Hi everyone,
I am relatively new to DNA sequencing data and have a quick question. I have sequencing data and a custom database that was developed for a previous project in my lab. I have successfully ran split_libraries, and sorted out all of the good reads from my NGS run, however when I BLAST the data against the custom database it only ever gives the first part of the scientific name of the species. I have been looking up solutions to this for the past month, and have finally figured out that I think the database has spaces in the titles (which is why it is breaking every time it hits that first space in the scientific name). The person that created this database is no longer in the lab and I do not want to have to re-create the entire thing. Is there a way to change the headings of each sequence in the database file to replace the spaces with underscores, or something similar so that I can use the same blastn command I have been trying to use? I am assuming there is a sed way to do this, however I haven't been able to figure it out.
Thanks!
Did you try googling
sed replace space with underscore
? Also, this is not strictly bioinformatics (it's got nothing to do with ngs, it's simply replacing spaces with underscores), so the question might get closed.Hi, I have tried that but everything that came up was just removing spaces from a sentence, and not altering an NGS database
"NGS database" is not a term used in the community to denote any particular idea, so I'm not sure what you're talking about. You seem to be working with a custom BLAST database. I don't think you can modify a database, especially its identifiers after it is created, so you will need to either recreate the database or tailor your query to fetch all the information the database has on the sequence.

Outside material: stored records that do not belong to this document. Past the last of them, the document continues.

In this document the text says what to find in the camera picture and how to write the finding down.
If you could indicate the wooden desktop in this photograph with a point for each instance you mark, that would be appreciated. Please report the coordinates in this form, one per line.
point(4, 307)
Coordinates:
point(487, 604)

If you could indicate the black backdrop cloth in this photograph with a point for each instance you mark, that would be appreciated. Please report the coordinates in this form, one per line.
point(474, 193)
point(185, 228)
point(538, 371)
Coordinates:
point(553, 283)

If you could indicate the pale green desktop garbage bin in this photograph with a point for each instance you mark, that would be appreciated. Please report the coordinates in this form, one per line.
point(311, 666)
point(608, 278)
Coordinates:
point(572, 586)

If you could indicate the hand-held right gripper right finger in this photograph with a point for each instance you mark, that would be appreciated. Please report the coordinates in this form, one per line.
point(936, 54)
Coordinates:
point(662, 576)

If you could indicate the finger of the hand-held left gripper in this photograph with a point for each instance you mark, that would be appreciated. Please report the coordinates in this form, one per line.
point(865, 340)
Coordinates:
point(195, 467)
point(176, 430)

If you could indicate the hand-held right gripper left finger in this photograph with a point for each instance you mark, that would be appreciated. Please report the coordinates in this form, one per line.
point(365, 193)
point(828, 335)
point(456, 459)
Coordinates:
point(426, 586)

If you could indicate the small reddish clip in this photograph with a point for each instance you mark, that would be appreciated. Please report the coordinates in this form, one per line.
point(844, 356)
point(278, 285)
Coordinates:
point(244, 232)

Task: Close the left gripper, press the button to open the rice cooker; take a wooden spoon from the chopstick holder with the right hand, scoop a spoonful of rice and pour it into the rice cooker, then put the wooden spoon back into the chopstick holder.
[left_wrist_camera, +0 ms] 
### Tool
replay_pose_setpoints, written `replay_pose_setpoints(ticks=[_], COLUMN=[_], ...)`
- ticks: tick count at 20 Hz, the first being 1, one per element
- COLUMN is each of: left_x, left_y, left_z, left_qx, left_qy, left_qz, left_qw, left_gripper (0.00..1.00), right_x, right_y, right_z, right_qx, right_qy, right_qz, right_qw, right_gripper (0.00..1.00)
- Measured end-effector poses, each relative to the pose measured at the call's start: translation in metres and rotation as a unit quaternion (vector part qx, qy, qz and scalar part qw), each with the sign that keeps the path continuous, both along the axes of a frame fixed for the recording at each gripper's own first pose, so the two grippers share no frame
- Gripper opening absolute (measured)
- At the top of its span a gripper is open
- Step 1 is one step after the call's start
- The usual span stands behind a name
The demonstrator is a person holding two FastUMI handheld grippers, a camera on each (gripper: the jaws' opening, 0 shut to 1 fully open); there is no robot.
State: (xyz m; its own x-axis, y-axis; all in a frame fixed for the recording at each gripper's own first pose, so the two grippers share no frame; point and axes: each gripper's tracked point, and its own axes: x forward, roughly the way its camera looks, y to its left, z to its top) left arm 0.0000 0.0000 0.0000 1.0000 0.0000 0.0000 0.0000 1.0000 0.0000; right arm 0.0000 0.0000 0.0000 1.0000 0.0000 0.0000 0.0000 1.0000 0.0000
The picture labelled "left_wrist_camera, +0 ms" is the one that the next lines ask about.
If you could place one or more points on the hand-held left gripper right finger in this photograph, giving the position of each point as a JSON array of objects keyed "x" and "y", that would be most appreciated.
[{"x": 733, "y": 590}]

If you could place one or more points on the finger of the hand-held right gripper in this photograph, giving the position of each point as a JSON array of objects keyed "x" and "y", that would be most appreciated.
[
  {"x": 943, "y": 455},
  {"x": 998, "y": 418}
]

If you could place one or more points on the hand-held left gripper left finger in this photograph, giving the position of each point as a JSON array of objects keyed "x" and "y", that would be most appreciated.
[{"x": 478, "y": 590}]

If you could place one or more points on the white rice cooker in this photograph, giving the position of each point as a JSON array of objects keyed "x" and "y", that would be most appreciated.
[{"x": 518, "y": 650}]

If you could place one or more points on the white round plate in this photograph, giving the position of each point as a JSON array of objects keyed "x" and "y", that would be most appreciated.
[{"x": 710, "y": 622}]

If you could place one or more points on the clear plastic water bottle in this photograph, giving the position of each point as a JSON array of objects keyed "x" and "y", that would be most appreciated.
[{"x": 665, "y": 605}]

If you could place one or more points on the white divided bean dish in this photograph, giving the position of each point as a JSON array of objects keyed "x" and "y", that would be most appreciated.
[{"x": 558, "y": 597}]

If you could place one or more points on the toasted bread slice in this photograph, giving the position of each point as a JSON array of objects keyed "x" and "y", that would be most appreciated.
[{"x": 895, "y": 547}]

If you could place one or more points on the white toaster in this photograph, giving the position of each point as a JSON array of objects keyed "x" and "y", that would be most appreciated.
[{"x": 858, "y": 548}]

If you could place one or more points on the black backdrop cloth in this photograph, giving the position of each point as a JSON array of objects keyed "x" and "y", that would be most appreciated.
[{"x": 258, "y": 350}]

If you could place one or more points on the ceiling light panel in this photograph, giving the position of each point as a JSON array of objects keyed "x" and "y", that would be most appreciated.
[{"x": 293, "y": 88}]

Yes, sorry I am referring to a custom BLAST database and I have tried many different outfmt parameters to get the entire title of each sequence in the database, however nothing is working. It could be something completely different than spaces in the database headers, but this is what I am guessing is the issue. I have tried (among other things):
and none of these are giving all information for the sequences in the database. Am I blindly overlooking something? Thanks!
That's strange. I don't think
makeblastdb
allows characters it cannot parse, and I don't think it allows duplicate identifiers either. Are you sure there is more to the subject header than is being pulled out? Try all subject accessors, not justsalltitles
. Trysgi
,sacc
andsseqid
as well.Yes, I tried typing in a list of 10 or so different options for 6 and it wasn't working. However, I played around with it yesterday with a sub-sample of sequences and it seemed to give the entire header if I used blastall and called blastn, rather than just running blastn... Not sure why the normal method wasn't working for me! Thank you everyone who tried to help me solve this dilemma! :)
It could be that the DB was created with ncbi-blast from a pre-blast+ version and some quirk messes with header retrieval between versions. It's pretty mysterious, you may want to email NCBI with your findings.
I don't know... sometimes replacing spaces with underscores is exactly what I seem to be doing all day...